SEC near release of innovation exemption for tokenized securities

SEC Chair Paul Atkins says the agency plans an ‘innovation exemption’ to allow limited on-chain trading of tokenized securities while it develops long-term rules.

At the Economic Club of Washington on Tuesday, SEC Chair Paul Atkins announced the agency is close to issuing an ‘innovation exemption’ that would permit limited on-chain trading of tokenized securities within a compliant framework while the SEC develops longer-term rules.

The exemption would create a narrow, structured pathway for firms to facilitate trading of blockchain-based securities in the United States, allowing controlled experimentation while staff draft broader market-structure rules. Agency officials describe the relief as temporary and narrowly tailored.

At the event, Atkins called the proposal a “cabined framework to begin facilitating the trading of tokenized securities onchain in a compliant fashion as the Commission works toward long-term rules of the road.” He noted the measure has been under internal discussion for several months.

The announcement follows earlier SEC actions. On March 17 the agency issued interpretive guidance that laid out a token taxonomy grouping digital assets into categories such as digital commodities, collectibles, tools and stablecoins, and identified tokenized securities as squarely within the SEC’s jurisdiction.

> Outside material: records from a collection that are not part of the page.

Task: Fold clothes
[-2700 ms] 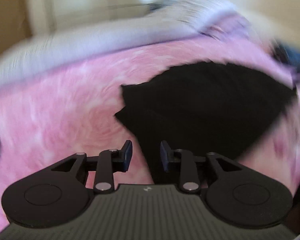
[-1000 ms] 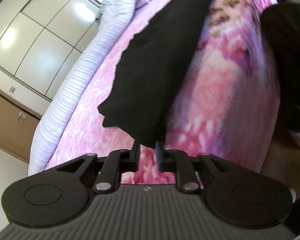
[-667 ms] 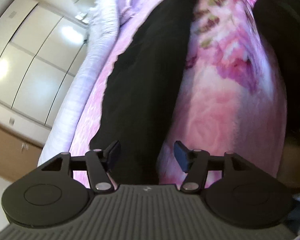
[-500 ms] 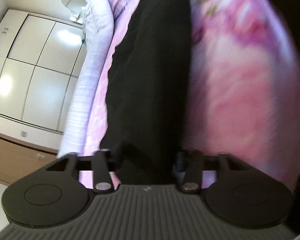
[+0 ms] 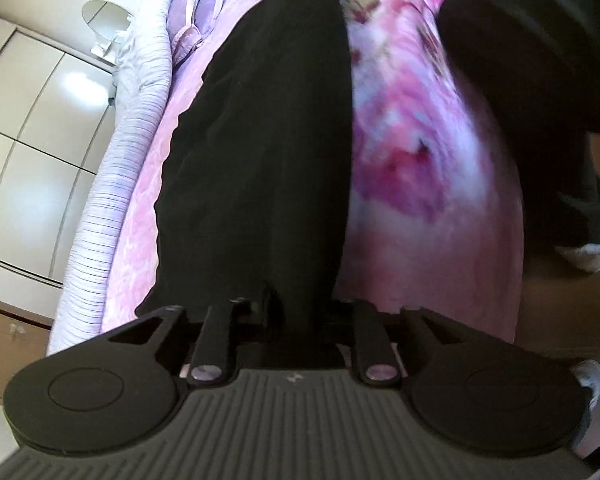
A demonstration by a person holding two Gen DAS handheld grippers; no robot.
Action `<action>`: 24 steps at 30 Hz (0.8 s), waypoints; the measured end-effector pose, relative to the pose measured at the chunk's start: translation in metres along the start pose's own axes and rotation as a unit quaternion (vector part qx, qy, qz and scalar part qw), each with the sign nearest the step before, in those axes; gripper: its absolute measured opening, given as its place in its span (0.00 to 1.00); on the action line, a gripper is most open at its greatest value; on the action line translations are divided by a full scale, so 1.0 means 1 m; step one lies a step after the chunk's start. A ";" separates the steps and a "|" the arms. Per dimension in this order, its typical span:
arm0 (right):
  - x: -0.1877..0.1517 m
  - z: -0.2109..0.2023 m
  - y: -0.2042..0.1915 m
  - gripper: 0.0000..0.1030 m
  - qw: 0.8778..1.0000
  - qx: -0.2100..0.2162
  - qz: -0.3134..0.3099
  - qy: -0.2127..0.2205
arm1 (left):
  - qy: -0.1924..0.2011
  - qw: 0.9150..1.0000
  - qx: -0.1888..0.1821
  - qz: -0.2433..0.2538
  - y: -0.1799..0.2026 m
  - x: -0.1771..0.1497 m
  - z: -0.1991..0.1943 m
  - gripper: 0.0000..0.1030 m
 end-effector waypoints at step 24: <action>0.073 -0.220 0.025 0.65 0.801 0.110 0.578 -0.110 | 0.081 0.948 -0.013 -0.307 -0.045 -0.035 -0.101 0.42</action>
Point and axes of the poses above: each gripper's, at about its wrist camera, not at the fingertips, and z roughly the way its jaws point, y to its right, x to its top, the point moved 10 cm from there along z, roughly the way its jaws point, and after that the axes turned 7 degrees about -x, right-handed, at the moved point
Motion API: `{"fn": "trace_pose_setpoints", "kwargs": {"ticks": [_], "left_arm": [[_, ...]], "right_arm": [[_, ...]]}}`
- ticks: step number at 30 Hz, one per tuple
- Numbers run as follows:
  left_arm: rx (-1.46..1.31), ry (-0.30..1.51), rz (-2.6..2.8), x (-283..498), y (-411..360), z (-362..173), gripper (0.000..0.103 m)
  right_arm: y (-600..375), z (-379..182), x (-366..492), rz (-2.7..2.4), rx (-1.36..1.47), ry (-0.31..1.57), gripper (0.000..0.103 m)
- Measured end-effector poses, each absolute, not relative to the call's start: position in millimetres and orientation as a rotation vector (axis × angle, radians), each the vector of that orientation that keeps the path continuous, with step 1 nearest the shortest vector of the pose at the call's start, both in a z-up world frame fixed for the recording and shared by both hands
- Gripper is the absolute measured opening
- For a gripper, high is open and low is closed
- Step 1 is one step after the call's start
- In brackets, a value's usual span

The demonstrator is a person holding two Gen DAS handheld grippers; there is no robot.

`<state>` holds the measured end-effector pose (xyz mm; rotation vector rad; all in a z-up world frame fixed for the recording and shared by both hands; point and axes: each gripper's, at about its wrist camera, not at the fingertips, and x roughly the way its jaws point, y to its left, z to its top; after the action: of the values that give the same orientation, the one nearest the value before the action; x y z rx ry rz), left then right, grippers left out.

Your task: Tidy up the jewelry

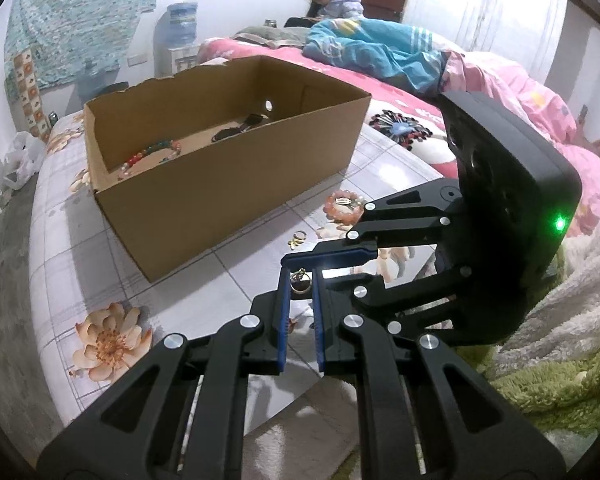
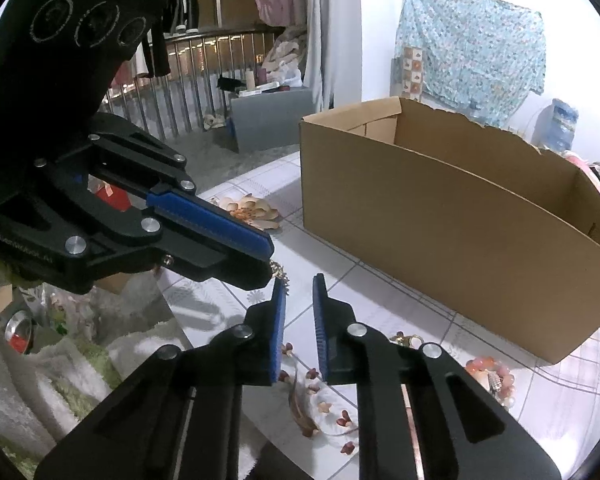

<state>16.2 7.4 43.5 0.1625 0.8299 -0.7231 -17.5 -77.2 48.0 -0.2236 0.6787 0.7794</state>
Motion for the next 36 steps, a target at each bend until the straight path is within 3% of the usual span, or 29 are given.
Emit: {"fn": "trace_pose_setpoints", "kwargs": {"ticks": [14,36], "left_arm": [[0.195,0.842,-0.728,15,-5,43,0.010],[0.179,0.828,-0.719,9,5,46,0.010]], "right_arm": [[-86,53,-21,0.764,-0.205,0.648,0.003],[-99,54,-14,0.815,-0.065,0.709,0.005]]}}
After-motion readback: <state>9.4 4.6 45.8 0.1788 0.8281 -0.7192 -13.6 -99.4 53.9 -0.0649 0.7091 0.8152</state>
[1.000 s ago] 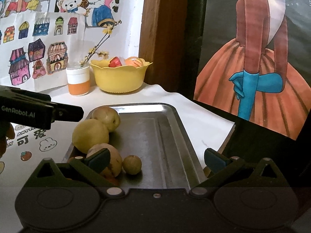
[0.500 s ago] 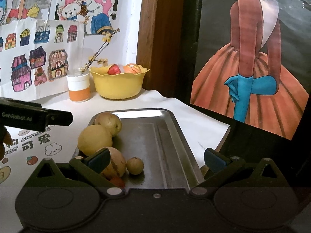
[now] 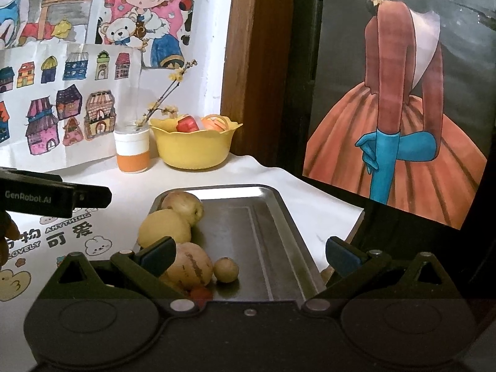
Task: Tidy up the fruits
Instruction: 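Lift both open tools away from the tray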
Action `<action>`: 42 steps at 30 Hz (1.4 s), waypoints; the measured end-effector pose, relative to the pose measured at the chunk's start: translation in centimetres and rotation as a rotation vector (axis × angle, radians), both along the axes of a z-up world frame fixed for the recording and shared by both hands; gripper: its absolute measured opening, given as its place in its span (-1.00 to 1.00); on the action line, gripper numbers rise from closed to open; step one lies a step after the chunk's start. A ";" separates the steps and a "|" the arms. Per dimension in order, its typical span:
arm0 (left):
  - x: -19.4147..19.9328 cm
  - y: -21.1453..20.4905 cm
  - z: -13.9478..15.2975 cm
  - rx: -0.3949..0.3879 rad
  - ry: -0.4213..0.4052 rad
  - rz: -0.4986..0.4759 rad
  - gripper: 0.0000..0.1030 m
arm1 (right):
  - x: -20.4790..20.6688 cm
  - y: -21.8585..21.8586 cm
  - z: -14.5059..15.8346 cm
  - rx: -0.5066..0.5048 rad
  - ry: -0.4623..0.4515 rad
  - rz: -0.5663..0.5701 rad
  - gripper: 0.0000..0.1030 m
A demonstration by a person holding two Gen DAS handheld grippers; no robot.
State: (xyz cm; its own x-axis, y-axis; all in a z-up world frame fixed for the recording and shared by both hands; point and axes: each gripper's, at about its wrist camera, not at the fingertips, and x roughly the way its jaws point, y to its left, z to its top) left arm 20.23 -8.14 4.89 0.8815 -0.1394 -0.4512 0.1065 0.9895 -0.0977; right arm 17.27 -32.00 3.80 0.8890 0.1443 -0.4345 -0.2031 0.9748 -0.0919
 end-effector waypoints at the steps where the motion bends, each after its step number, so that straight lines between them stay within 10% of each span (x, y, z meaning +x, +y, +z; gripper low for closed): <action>1: -0.2 0.1 0.0 -0.003 0.001 0.001 0.99 | -0.1 0.0 0.1 -0.002 -0.001 0.002 0.99; 42: -6.9 2.8 0.4 -0.056 -0.016 0.073 0.99 | -7.2 1.9 1.8 0.024 -0.077 -0.055 0.99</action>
State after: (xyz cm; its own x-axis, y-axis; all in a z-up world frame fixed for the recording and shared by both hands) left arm 13.28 -5.33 5.33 0.8974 -0.0990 -0.4299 0.0362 0.9877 -0.1520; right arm 10.11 -30.09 5.59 0.9265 0.1044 -0.3616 -0.1429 0.9864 -0.0814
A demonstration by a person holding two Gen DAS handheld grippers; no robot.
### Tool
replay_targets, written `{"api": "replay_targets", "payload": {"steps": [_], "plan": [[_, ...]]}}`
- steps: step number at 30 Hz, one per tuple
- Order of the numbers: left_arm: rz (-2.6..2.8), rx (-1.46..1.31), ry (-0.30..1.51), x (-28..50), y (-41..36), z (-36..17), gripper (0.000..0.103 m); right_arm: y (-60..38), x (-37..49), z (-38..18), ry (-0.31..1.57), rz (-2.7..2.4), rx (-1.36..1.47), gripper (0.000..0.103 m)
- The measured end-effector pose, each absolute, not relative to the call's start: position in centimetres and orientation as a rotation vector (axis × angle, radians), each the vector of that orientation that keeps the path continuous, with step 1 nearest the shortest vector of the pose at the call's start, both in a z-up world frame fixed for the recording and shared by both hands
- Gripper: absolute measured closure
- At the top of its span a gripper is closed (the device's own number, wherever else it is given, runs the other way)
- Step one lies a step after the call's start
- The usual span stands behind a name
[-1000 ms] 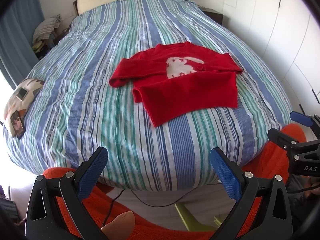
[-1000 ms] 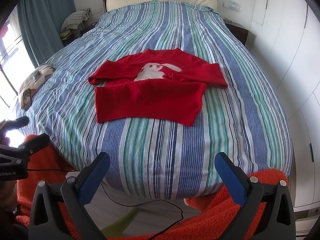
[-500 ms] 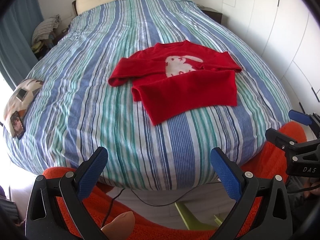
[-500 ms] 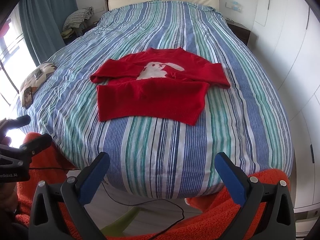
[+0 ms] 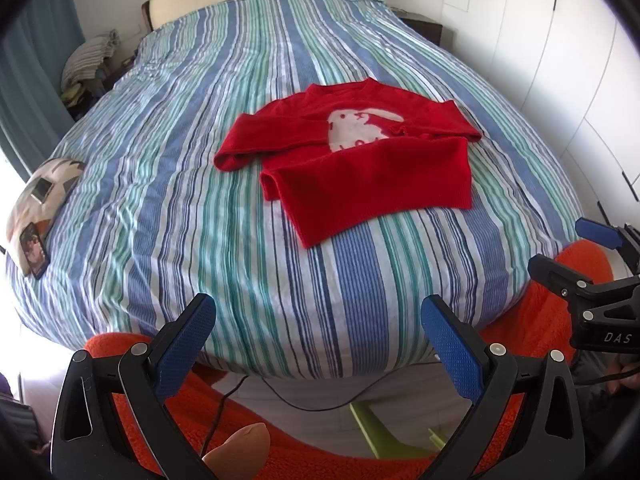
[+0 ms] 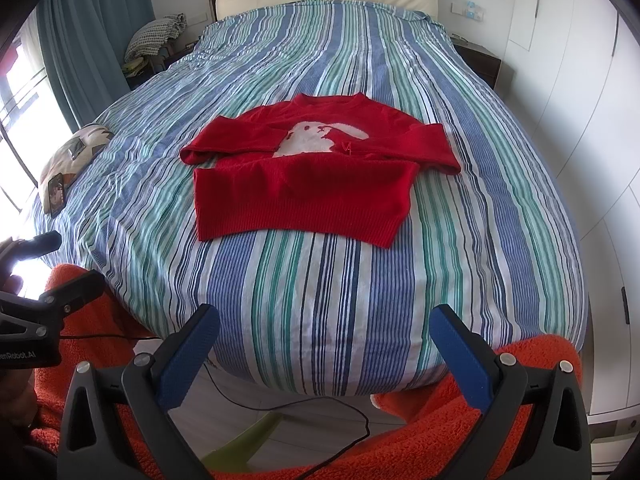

On March 24 the SEC sent that proposed interpretation to the White House for review; government records list it as pending.

Commissioner Hester Peirce has described the exemption as a way to permit limited experimentation while staff assess how existing securities laws apply to on-chain markets.

Atkins did not disclose details on the scope, eligibility criteria or specific compliance requirements for the exemption. The SEC said further staff guidance is expected before any exemption is published, and coordination with other agencies could affect timing.

Officials say the exemption and the taxonomy aim to clarify lines between the SEC and the Commodity Futures Trading Commission and to provide compliance pathways for firms seeking to issue or trade blockchain-based securities in the U.S. The agency expects the relief to address some market activity that has shifted offshore because of unclear regulatory treatment.